Supplied material
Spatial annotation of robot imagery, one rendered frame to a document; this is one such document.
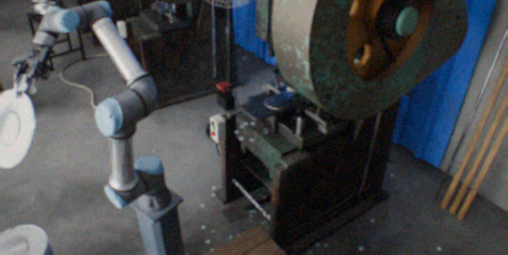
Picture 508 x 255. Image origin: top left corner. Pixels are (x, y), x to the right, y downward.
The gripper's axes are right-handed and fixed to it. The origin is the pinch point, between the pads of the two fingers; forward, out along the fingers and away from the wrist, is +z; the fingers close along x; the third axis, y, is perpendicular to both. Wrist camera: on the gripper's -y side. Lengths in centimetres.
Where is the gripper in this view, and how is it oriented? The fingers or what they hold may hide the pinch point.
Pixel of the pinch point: (18, 95)
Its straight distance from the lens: 156.6
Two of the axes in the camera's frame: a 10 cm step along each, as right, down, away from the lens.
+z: -2.9, 9.4, -1.8
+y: 9.2, 2.2, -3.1
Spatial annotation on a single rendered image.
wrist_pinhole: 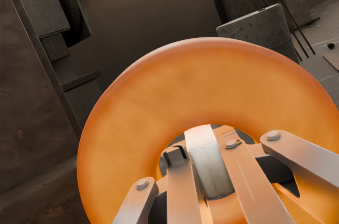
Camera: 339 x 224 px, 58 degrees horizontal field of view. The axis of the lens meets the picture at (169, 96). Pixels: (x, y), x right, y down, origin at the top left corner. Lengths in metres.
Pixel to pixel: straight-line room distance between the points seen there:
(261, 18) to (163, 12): 5.37
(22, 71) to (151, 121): 0.32
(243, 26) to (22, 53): 2.22
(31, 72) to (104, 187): 0.30
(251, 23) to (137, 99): 2.41
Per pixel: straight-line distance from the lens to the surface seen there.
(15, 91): 0.46
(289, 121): 0.18
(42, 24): 4.55
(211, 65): 0.16
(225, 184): 0.16
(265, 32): 2.58
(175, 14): 7.95
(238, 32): 2.58
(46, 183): 0.42
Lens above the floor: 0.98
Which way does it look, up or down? 11 degrees down
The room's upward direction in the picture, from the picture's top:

Assignment
Among the entries above, find every line holding "corner" and copy it.

Exercise answer
Picture 508 x 255. Image origin: top left corner. Pixels are (x, y), x to the right, y downward.
Camera: 339 x 224 px, 58 degrees horizontal field of view. The axis of the lens meets the picture at (169, 96). Pixels: (x, y), x right, y down, origin at the top left corner. Lengths in metres.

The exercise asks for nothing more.